Ich war zwölf Jahre jung, da beschloss ich, Tänzerin werden zu wollen. Ich hatte erste Erfahrung mit Jazztanz gesammelt und war begeistert. Wollte weiter machen, alles lernen – Ballett, Jazz und Stepptanz.
Wenn man das beruflich machen möchte, muss man zum Vortanzen gehen. Audition nennt sich das Neudeutsch. Ich hab’s probiert und bin in der ersten Runde rausgeflogen. Dicke, fette Tränen hab‘ ich geweint. Aber das war lediglich mein erster Versuch.

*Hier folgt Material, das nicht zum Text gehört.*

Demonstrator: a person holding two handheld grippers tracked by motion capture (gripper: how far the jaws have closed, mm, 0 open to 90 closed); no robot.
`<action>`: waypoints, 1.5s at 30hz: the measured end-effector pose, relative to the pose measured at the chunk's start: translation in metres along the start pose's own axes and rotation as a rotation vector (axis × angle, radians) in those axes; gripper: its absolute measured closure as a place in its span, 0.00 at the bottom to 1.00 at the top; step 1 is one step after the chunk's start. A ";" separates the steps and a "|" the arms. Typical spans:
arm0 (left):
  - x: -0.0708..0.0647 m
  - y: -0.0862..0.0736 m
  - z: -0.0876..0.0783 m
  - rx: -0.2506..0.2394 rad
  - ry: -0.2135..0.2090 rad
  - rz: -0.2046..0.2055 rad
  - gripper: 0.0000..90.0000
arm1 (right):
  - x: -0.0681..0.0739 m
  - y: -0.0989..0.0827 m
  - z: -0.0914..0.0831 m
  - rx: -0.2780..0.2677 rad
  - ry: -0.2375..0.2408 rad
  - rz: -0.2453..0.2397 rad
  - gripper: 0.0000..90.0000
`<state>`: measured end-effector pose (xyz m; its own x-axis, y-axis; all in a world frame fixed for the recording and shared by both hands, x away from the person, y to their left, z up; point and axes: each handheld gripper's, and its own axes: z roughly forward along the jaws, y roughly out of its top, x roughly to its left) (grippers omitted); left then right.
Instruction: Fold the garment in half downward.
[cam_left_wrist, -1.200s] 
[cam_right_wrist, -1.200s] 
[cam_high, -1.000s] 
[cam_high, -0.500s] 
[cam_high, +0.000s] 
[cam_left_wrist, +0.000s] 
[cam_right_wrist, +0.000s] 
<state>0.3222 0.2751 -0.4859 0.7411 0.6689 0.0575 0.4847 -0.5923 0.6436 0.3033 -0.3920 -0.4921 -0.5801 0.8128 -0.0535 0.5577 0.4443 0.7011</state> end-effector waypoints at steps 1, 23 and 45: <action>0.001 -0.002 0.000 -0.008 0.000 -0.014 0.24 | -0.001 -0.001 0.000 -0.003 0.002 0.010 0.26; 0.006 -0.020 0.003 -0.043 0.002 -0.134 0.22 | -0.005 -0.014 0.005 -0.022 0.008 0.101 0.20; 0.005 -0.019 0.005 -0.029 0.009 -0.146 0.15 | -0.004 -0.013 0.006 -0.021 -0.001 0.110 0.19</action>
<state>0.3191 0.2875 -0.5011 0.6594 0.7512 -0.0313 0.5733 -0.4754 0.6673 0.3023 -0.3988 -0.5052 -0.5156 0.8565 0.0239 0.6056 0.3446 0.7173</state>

Musikalisch verwirrt, wie ich in meinen Teenagerjahren war, haben mir damals Musicals gefallen. Und wer bei solchen mitwirken möchte, muss nicht nur tanzen, sondern auch singen und schauspielern können. Also, kurzerhand: die Mama angefleht, ja, ich weiß, Gesangsstunden sind teuer und wir haben angeblich nicht viel Geld, aber es geht um meinen großen Traum und der ist wichtiger, als alles andere in meinem Leben.
Ich seh’ in meiner Tanzschule den Aushang eines Gesangslehrers und zwei Wochen später fange ich an, schüchtern zu trällern. Weil, ich weiß nicht wirklich, wie das geht. Damit meine ich, dass mir nicht klar ist, dass es die zarte Kopfstimme und die kräftige Bruststimme gibt. Ich traue mich nicht so recht und bleibe bei der ersten Variante. „Süß“ und „hell“ sei meine Stimme – was als positives Feedback gemeint war, kommt bei mir gar nicht gut an.
Jetzt bringt man das vielleicht nicht unbedingt mit Musicals in Verbindung, aber ich will kräftig und dunkel sein. Äh, singen.
Ein paar Monate vergehen und ich gehe zu meinem zweiten Vortanzen, inklusive Singen und Schauspiel-Improvisation. Überwinde drei Hürden und scheide erst in der letzten Runde aus. Diesmal bin ich gar nicht so enttäuscht, obwohl ich’s fast geschafft hätte. Gerade weil ich so weit gekommen bin, sehe ich voller Hoffnung in meine Zukunft als Musicaldarstellerin.
Kurz darauf nehme ich im Sommer an einem dreiwöchigen Workshop teil. Mit allem, was dazugehört. Tanzen und Schauspielen in der Gruppe, Gesangsunterricht auch einzeln. Am Ende eine Aufführung. Ich singe zum ersten und letzten Mal in meinem Leben ein Solo und traue mich über die Bruststimme drüber.
Und jetzt kommt’s!
Gesangslehrer T., der mit meiner Tanzschule verbandelt ist und mich vor dem Workshop zwar nicht gekannt hat, ich ihn aber sehr wohl – er war mir ein Begriff, wie es so schön heißt – hat die Frechheit, mir nach der geglückten Aufführung in Bezug auf die unlängst schiefgegangene Audition zu sagen: „Wenn wir dich vorher gekannt hätten, hätten wir dich aufgenommen.“
Und da war sie wieder: die Enttäuschung. Reicht Talent alleine nicht aus? Muss man mit jemandem verbandelt sein, sprich beim richtigen Gesanglehrer Unterricht nehmen, um bei einer Produktion mitwirken zu können?
Mir scheint, ja.
Wahrscheinlich wollte er mir Mut machen, so nach dem Motto: „Jetzt kennen wir dich. Mach weiter.“ Ich hingegen war maßlos enttäuscht von der Szene und der Tatsache, dass ich zwar augenscheinlich Talent hatte, mir aber die Kontakte gefehlt haben. Also hab’ ich das Handtuch geschmissen und bin Studieren gegangen.
Ich scher’ mich einen Dreck um Vitamin B, so viel ist klar. Und das, so meine ich, macht aus mir einen gradlinigen, standhaften Menschen.
Darauf bin ich mehr stolz als ich es jemals auf mich sein könnte, wenn ich diesen oder jenen Job bekommen hätte, weil ich die „richtigen“ Connections habe.